A majority of the products we feature are from our partners who pay us. This affects the products we review as well as the place and way the product is featured on a page. However, this does not influence our evaluations. Our opinions are entirely our own. Here's a list and .
 
 
 
 
What is a budget planner?
 
Budget planners are a tool, such as an worksheet or template that you can use to create your budget. A good budget planner will help you determine the best way to spend your money while avoiding or reducing the burden of debt.
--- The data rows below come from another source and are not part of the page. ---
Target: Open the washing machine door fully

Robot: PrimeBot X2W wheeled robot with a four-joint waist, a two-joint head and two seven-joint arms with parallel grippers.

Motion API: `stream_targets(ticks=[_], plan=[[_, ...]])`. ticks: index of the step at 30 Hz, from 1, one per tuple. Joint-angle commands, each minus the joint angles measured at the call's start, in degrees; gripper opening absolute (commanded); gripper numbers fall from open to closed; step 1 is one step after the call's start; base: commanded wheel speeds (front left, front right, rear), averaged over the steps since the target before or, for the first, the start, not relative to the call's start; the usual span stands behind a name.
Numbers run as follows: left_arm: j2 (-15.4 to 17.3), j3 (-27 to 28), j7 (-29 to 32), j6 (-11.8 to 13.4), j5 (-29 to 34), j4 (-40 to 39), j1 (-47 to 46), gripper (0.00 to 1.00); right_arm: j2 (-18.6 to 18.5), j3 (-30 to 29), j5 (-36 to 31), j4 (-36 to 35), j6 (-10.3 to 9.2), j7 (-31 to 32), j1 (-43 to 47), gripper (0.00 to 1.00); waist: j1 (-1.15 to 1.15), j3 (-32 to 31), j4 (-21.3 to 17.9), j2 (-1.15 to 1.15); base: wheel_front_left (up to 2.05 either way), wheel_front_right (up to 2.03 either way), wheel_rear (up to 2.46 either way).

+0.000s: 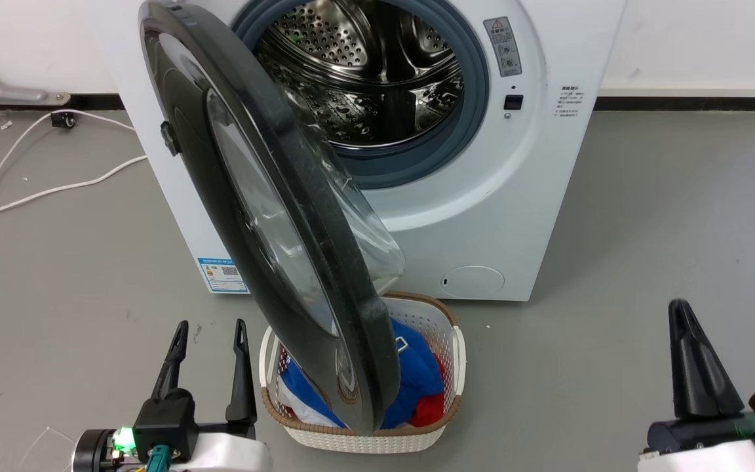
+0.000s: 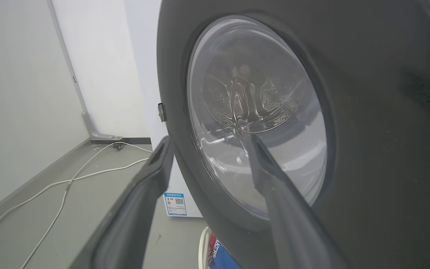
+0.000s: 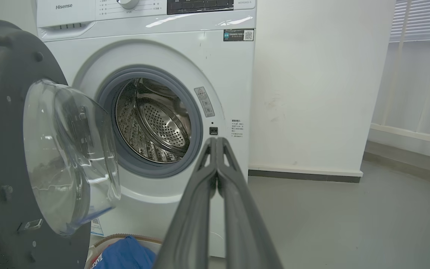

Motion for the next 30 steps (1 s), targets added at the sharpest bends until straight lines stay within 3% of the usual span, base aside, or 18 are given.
stream_targets(ticks=[1, 5, 6, 7, 27, 28, 29, 30], plan=[[0.0, -0.1, -0.2, 0.2, -0.2, 0.0, 0.5, 1.00, 0.4, -1.0, -0.7, 0.8, -0.01, -0.1, 1.2, 0.00, 0.00, 0.0, 0.2, 0.00, 0.00, 0.00, 0.00], [-0.1, -0.1, -0.2, 0.4, -0.2, -0.1, 0.6, 1.00, 0.8, -2.8, 0.5, 3.3, -0.01, -0.1, 2.6, 0.04, 0.00, -0.1, 0.3, 0.00, 0.00, 0.00, 0.00], [0.0, 0.0, -0.1, 0.4, -0.2, -0.1, 0.7, 1.00, 0.8, -3.0, 1.4, 4.2, -0.01, -0.1, 3.1, 0.34, 0.00, -0.1, 0.3, 0.00, 0.00, 0.00, 0.00], [-0.1, 0.0, -0.2, 0.4, -0.1, -0.1, 0.7, 1.00, 0.8, -3.1, 1.9, 4.7, -0.01, -0.1, 3.1, 1.00, 0.00, -0.2, 0.3, 0.00, 0.00, 0.00, 0.00], [-0.1, 0.8, -0.2, 0.7, -0.6, 0.5, 0.8, 1.00, 0.8, -1.9, 3.4, 7.7, -0.01, -0.1, 2.5, 1.00, 0.00, 0.0, 0.0, 0.00, 0.00, 0.00, 0.00], [-0.1, 0.9, -0.2, 0.7, -0.7, 0.5, 0.9, 0.59, 0.8, -1.9, 3.4, 7.8, -0.01, -0.1, 2.6, 1.00, 0.00, 0.0, 0.0, 0.00, 0.00, 0.00, 0.00], [-0.1, 1.0, -0.2, 0.8, -0.8, 0.5, 0.9, 0.26, 0.8, -1.8, 3.5, 7.8, -0.01, -0.1, 2.6, 1.00, 0.00, 0.0, 0.0, 0.00, 0.00, 0.00, 0.00], [-0.1, 1.1, -0.2, 0.9, -0.8, 0.5, 0.9, 0.00, 0.8, -1.8, 3.5, 7.9, -0.01, -0.1, 2.6, 1.00, 0.00, 0.0, -0.1, 0.00, 0.00, 0.00, 0.00]])
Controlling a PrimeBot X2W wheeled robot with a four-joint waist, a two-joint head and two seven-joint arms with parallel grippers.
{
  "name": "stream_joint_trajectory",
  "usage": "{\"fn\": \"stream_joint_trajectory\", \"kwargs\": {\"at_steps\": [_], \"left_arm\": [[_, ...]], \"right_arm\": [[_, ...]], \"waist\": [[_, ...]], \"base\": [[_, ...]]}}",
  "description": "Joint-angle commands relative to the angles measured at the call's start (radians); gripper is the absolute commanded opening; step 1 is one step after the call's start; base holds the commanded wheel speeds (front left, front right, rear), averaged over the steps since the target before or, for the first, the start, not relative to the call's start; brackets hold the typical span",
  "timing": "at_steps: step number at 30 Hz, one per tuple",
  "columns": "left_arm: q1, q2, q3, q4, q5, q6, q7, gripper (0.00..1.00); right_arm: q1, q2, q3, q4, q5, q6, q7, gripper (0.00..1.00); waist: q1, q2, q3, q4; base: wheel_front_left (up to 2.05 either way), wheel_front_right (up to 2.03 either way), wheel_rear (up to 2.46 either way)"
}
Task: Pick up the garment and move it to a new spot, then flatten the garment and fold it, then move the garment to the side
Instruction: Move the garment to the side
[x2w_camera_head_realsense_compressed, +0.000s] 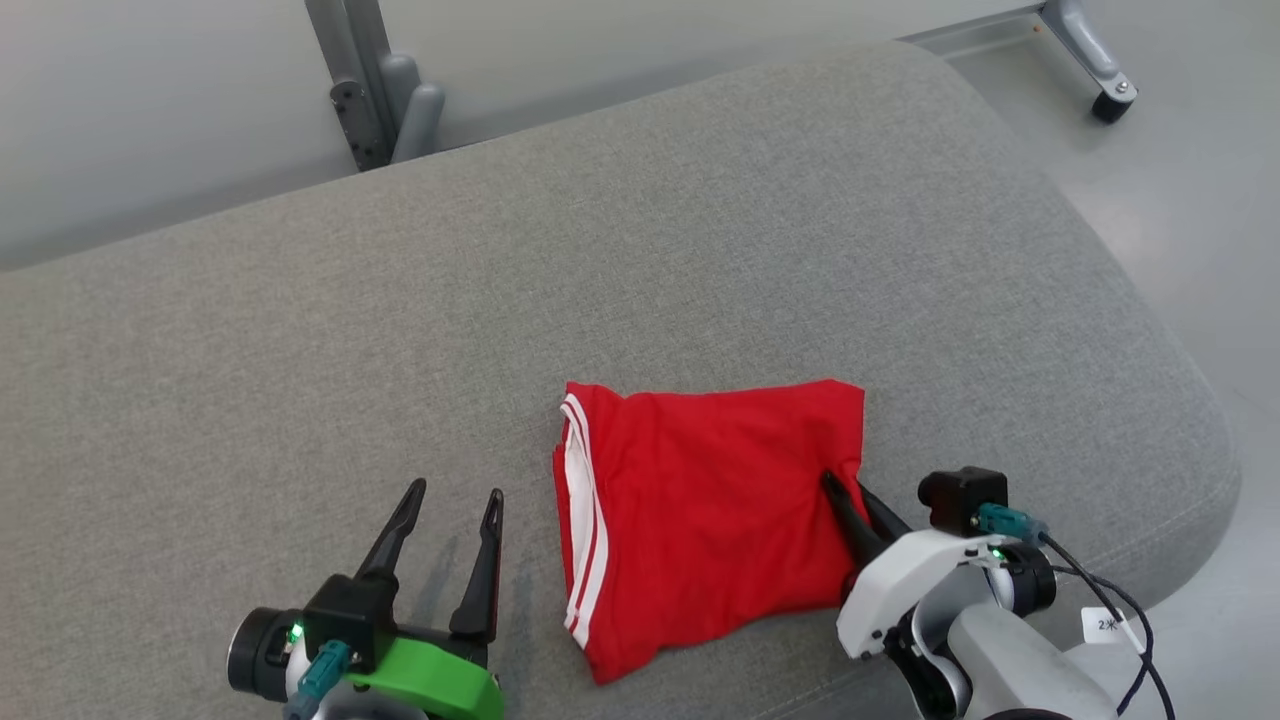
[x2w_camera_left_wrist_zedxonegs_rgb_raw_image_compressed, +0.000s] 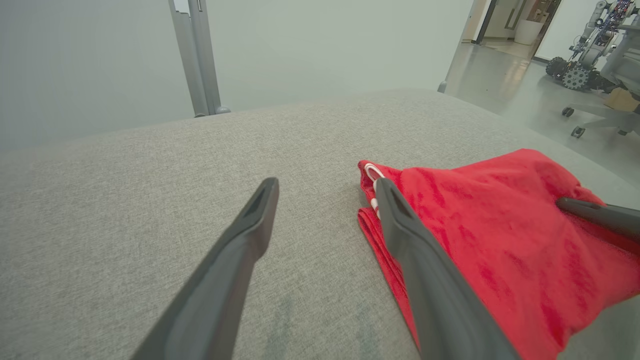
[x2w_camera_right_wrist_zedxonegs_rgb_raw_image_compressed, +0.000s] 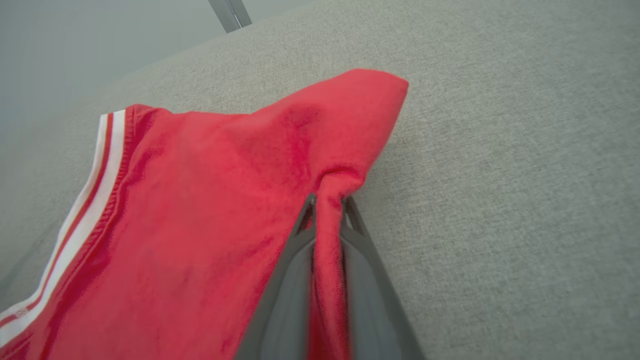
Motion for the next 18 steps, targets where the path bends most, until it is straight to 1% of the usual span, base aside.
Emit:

NerdWallet recommends the suggests that 50% of your earnings goes to necessities, 30 percent to wants and 20% toward the savings account and repaying debt.
 
Before you begin to create a budget
 
NerdWallet breaks down your spending and helps you find ways to cut costs.
 
 
 
 
 
 
 
 
 
 
 
Make a budget that you can stick to
 
The best plan for your budget is one that you can live with, so tweak your approach according to your needs. For instance the 50/30/20 breakdown can be a recommendation to help you get started. as needed until you reach the budget you want to achieve.
 
And if a hands-on monthly budget template doesn't work for you, think about one of these . They're all synced with your accounts for financial transactions, so they can for you.
 
If you're unable to create your dream budget into a real-life reality, or you're struggling to get a handle in your budget, the process of planning might not suffice for you. Explore other options, such as getting expert advice on finances or other resources that could help .
 
Monthly budget worksheet
 
Use the free budget worksheet below to see how your spending fares against the 50/30/20 budget guide.
 
If this budget sheet doesn't suit your needs, try another tool. Look into other options tools, or download a budget app. To get a simpler snapshot check out our .
 
For other money matters take a look at the information provided by NerdWallet.
 
Do you want nerdy advice that's tailored to your budget? Put all your money in one view, and get tailored insights to get the most value from it.
 
 
 
 
 
 
 
Author bios: Lauren Schwahn covers consumer credit and loans at NerdWallet. The work she has written for NerdWallet was featured in USA Today and The Associated Press.